# Design & Packaging Opinion



## LegendsCreekFarm (Jun 13, 2013)

I wanted to share with everyone the design that we are pretty sure we are settling on for our soaps. Check it out and let me know what you think:


----------



## Moonshea Botanicals (Jun 13, 2013)

so cute on both pics!


----------



## LegendsCreekFarm (Jun 13, 2013)

Thank you!


----------



## MooreThanBags (Jun 13, 2013)

very nice!


----------



## Linedog (Jun 13, 2013)

Dang nice stamp! If you don't mind where did you get it? Also nice wrapping.


----------



## three_little_fishes (Jun 13, 2013)

Looks good! I like your soap stamp and I really LOVE the seal!


----------



## jean1C (Jun 13, 2013)

I like it...actually my first response was, "How cute is THAT!"  Nicely done!


----------



## LegendsCreekFarm (Jun 14, 2013)

Thanks everybody!  I actually bought both stamps from artists through Etsy. Shipped all the way from China. I am pretty sure Brambleberry outsources all their stamps to china so it's much cheaper to buy it directly from them and just wait a little while.


----------



## houseofwool (Jul 12, 2013)

LegendsCreekFarm said:


> Thanks everybody!  I actually bought both stamps from artists through Etsy. Shipped all the way from China.

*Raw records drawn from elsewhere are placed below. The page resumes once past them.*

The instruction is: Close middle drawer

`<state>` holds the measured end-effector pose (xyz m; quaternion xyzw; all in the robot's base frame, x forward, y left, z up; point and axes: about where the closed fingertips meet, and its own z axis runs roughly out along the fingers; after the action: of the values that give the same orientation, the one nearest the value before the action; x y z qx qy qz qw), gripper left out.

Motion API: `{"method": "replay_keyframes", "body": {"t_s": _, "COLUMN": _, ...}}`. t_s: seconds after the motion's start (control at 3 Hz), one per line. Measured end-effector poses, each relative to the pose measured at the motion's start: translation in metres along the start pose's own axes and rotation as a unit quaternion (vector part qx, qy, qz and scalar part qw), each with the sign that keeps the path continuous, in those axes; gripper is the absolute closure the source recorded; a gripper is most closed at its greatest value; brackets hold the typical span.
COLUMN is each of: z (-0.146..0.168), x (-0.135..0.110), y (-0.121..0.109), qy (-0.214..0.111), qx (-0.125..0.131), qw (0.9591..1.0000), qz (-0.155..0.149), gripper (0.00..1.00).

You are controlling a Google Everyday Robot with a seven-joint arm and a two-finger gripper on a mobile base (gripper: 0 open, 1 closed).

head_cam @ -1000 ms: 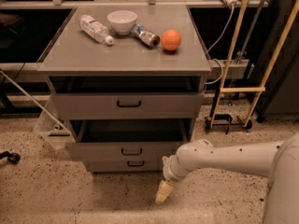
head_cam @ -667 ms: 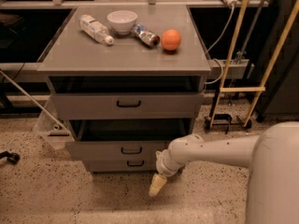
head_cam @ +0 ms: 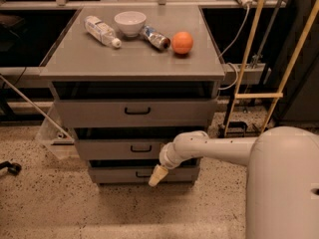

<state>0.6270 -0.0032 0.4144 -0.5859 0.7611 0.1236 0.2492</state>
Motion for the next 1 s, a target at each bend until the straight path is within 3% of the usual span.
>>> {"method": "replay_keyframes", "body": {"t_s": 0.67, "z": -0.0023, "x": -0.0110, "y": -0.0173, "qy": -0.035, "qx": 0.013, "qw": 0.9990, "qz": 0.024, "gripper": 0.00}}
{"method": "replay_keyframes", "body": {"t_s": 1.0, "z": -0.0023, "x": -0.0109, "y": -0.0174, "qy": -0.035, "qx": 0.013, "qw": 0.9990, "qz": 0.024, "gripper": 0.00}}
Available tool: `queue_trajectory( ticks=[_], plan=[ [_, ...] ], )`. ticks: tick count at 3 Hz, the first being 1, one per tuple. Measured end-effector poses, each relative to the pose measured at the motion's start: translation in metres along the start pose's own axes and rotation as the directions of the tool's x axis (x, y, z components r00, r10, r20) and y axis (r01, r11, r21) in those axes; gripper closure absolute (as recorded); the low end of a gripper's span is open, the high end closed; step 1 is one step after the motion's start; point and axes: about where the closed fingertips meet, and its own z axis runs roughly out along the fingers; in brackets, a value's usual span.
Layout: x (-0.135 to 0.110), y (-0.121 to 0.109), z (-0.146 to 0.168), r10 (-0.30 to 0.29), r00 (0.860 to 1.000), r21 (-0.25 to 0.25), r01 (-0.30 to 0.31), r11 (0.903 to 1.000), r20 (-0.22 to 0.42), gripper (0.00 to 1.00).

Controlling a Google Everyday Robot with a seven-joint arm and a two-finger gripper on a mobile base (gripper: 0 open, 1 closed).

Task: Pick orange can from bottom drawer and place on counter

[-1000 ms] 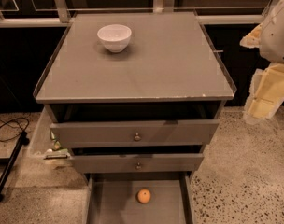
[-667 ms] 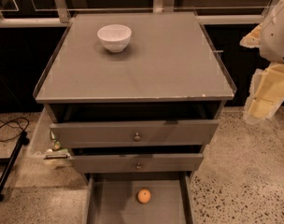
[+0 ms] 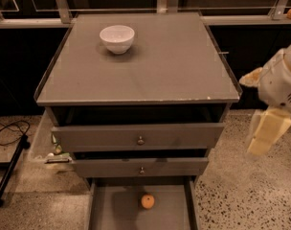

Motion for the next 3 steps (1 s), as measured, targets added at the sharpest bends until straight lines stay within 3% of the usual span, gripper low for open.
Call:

I am pretty sure Brambleberry outsources all their stamps to china so it's much cheaper to buy it directly from them and just wait a little while.

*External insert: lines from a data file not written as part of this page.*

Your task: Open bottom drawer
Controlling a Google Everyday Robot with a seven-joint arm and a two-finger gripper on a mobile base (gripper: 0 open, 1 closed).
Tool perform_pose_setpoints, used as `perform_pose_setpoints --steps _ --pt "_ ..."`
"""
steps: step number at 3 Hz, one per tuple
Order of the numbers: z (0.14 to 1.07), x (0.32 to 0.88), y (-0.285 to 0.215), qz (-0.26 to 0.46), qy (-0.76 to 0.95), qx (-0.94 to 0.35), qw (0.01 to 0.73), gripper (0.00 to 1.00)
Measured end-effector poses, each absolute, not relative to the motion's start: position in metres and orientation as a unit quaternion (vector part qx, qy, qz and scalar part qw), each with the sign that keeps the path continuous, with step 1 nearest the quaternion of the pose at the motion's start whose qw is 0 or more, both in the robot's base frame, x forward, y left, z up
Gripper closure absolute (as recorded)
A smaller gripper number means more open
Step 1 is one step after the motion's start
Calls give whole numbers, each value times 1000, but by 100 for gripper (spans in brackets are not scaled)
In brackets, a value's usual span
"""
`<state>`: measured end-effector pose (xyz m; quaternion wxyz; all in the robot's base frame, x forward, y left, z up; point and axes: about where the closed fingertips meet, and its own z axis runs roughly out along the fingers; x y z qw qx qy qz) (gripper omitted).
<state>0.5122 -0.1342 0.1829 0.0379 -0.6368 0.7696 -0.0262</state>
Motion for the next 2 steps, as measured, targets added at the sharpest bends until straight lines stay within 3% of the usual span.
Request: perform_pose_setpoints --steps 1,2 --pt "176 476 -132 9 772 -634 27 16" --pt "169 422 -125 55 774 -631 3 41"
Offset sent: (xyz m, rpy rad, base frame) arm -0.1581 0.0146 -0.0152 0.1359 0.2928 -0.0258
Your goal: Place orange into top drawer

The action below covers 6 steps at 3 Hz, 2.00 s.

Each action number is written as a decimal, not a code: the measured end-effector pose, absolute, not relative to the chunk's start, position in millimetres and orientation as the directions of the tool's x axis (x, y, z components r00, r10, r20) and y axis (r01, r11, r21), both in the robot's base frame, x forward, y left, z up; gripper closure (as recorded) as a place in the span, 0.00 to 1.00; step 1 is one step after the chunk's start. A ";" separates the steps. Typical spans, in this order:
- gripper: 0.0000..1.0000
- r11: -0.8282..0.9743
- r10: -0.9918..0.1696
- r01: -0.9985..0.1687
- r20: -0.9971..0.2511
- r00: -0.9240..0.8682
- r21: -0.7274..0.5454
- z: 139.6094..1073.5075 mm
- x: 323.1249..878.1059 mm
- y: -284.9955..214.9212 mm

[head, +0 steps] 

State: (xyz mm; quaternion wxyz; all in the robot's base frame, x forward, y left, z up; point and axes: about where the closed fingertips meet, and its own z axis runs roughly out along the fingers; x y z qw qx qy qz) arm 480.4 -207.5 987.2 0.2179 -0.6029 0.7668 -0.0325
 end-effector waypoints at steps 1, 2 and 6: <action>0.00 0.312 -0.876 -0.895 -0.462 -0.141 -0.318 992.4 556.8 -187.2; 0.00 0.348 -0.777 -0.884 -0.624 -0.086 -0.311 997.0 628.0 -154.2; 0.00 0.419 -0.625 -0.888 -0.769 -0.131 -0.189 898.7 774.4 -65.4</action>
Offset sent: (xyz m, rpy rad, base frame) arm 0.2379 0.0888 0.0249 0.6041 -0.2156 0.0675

Do you mind saying which vendor?  I am looking to do a custom soap stamp and would rather work with a known entity.


----------



## heartsong (Jul 12, 2013)

very nicely & tastefully done!   the goat wax stamp is a hoot and adds a lot of whimsy...great job!


----------



## heartsong (Jul 12, 2013)

houseofwool said:


> I am looking to do a custom soap stamp and would rather work with a known entity.


 
you may wish to try "artdeco123" I have had very good luck with this vendor in the past...lots of good comments for them too...2-3 weeks to arrive...just remember that they speak English about as well as you speak Chinese...it would be best to provide them a life-sized copy of EXACTLY what you want.


----------



## dagmar88 (Jul 13, 2013)

heartsong said:


> you may wish to try "artdeco123" I have had very good luck with this vendor in the past...lots of good comments for them too...2-3 weeks to arrive...*just remember that they speak English about as well as you speak Chinese...*it would be best to provide them a life-sized copy of EXACTLY what you want.



 Just about the same for this vendor too.
He used to frequent this forum once and seemed to be a really nice guy.

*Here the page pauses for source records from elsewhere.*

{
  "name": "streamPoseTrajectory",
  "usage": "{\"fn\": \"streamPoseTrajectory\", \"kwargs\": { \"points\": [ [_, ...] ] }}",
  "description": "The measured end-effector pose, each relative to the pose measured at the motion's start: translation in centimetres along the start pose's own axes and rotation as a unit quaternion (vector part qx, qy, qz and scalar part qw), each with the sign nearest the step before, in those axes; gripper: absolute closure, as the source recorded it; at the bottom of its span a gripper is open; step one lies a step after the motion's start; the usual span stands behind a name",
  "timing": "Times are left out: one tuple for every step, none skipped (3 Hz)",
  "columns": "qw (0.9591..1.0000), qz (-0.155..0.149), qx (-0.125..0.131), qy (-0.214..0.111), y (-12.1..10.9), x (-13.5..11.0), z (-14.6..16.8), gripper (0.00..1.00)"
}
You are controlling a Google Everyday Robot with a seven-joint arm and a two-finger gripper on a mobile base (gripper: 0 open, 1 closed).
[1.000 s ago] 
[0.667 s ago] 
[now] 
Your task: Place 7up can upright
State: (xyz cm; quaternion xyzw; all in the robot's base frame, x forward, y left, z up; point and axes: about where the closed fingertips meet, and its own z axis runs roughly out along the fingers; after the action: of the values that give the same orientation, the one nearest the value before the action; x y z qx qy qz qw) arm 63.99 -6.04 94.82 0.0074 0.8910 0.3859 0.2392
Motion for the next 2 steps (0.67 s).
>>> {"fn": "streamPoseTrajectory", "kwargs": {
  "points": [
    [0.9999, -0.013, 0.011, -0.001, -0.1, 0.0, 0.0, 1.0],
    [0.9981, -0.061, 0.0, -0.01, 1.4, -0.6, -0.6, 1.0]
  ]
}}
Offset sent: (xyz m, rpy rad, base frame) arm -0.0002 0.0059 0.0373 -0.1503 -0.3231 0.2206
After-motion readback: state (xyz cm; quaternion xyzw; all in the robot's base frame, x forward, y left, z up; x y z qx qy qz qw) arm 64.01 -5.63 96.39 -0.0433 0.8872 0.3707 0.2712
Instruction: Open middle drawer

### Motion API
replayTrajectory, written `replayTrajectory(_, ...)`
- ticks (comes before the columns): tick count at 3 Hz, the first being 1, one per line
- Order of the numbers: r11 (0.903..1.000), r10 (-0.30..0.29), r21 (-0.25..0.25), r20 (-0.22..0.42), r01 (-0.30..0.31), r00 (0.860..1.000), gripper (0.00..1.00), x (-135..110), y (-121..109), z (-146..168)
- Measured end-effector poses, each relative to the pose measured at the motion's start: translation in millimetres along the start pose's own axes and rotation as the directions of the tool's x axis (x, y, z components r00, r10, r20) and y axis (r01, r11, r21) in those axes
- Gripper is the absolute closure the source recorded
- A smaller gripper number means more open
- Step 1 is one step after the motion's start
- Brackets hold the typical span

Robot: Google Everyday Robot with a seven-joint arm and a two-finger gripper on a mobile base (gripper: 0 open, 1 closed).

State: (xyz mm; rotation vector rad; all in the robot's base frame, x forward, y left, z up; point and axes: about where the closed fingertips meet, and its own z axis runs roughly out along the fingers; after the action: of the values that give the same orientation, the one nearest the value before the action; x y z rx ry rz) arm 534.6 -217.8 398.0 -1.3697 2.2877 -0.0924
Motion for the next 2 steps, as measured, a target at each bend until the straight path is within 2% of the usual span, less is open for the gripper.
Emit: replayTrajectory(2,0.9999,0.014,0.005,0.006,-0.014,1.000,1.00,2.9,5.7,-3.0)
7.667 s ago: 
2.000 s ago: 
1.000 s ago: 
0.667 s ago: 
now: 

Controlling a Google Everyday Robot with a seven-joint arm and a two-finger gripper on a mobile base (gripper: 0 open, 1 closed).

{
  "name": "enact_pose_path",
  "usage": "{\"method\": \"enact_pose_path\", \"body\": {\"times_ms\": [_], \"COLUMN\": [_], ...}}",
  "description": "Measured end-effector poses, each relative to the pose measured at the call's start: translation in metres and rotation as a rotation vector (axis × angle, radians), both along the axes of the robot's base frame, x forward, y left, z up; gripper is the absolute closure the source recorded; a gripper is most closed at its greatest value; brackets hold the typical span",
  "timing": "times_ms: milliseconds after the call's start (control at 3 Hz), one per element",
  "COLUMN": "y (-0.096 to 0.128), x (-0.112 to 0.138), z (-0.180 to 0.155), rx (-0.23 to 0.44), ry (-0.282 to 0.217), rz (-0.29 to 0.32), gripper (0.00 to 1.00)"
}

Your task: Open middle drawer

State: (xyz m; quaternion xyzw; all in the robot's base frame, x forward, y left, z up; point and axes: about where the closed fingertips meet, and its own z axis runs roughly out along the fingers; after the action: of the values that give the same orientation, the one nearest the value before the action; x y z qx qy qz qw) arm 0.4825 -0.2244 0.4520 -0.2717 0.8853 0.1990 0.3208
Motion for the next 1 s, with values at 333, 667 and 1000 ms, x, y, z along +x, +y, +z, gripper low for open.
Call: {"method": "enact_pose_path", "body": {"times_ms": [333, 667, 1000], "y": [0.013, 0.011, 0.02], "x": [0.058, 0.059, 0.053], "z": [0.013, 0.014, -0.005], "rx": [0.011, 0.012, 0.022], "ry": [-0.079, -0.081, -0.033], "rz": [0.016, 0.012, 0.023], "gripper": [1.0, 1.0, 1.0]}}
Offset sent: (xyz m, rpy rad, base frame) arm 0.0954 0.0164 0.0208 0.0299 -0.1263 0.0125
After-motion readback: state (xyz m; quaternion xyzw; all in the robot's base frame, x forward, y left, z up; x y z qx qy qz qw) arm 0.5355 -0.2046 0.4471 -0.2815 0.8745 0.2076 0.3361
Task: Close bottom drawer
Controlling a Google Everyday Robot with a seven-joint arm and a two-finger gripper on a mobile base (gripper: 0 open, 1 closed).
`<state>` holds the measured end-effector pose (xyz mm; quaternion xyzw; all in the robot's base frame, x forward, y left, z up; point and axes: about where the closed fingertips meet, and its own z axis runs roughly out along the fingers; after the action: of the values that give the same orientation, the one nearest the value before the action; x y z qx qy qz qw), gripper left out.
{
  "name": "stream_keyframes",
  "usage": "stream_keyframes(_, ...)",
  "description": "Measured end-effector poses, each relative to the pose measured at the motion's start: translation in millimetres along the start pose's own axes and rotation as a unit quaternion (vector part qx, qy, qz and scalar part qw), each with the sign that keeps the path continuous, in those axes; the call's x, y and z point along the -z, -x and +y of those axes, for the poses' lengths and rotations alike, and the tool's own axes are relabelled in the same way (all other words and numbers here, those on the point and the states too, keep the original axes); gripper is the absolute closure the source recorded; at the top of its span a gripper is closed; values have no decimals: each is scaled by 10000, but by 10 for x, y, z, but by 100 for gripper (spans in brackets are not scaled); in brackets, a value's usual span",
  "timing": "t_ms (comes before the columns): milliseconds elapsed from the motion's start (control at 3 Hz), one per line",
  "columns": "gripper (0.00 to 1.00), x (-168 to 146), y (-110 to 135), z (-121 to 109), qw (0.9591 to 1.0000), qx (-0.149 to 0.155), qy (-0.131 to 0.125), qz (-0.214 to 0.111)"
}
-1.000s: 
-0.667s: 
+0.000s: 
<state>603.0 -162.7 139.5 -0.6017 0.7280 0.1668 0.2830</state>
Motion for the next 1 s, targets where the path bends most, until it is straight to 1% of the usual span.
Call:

http://www.etsy.com/shop/Kudosoap


----------



## heartsong (Jul 13, 2013)

plz forgive me for hi-jacking this thread...it was not my intention...I read your website and it sounds like you certainly found your little slice of heaven!  the New England coubtryside is a wonderful place to "live and let live."  I wish you luck in your new endeavor!


----------



## LegendsCreekFarm (Jul 15, 2013)

Thanks so much for recommending the other vendor. I really hate the wait time with ordering from China!! lol

I will say that the packaging has been such a massive success, we have sold hundreds of bars already.  

heartsong, thanks for visiting the website!! We really love our farm, and as of this weekend are up to 21 goats!!! LOTS to do!! haha


----------



## heartsong (Jul 15, 2013)

i really like how you combine the simple pleasures of country living, while adding a sublime mix of "folksy" along with some wonderful food recipes, soap and such...you make it very "comfy" to come visit! keep up the great work!

:-D btw, i simply MUST make that pizza next time i'm home!


----------



## LegendsCreekFarm (Jul 30, 2013)

Thanks so much for such a nice comment!!!


----------



## deb8907 (Jul 30, 2013)

Really like it!  Very natural.


----------



## Stinkydancer (Jul 30, 2013)

Love your soap stamp and packaging and your site. <3 Very awesome!


----------



## Cherry Pit Soap Works (Jul 31, 2013)

Gorgeous, love it!


----------



## heyjude (Oct 22, 2013)

The goat stamp could not be cuter! Your web sites are very inspirational. Reading all that you do makes me feel like such a slacker!


----------



## neeners (Oct 22, 2013)

I LOVE!!!!  they're both SOOO cute!  i'd certainly buy soap that has such cuteness on it!


----------



## Lidyax (Oct 23, 2013)

They're so adorable. The soap stamp and the seal. 


Sent from my iPad using Soap Making


----------



## bemyguestbathandbody (Apr 23, 2014)

Adorable and so is your blog!


----------



## navigator9 (Apr 24, 2014)

I'd buy that soap! I also checked out your web page. I see that cheese making is an interest of yours. I've tried artisan goat's milk cheeses at some farms near me....I could easily become a cheeseaholic, it's just that good. Have you made yogurt  with it? I bought some full fat goat's milk yogurt at a nearby farm. O...M...G!!! I've never tasted anything like it. It shouldn't even be called yogurt! How wonderful to have your own goats, in addition to being so cute and curious, that milk of theirs can be made into so many wonderful things. Best of luck to you and your husband in your endeavors.
P.S. Love your dogs!


----------



## LegendsCreekFarm (Apr 28, 2014)

Thank you SO much for the kind words. The soap has exploded for us and has turned into a really great business. We are in the process of trying to secure a much larger farm that will allow us to do our dairy operation and hopefully start selling cheese soon! All very exciting.


----------



## Seawolfe (Apr 28, 2014)

I think your soaps look very sweet, but you do need more goat pics on your website!! Especially baby goats


----------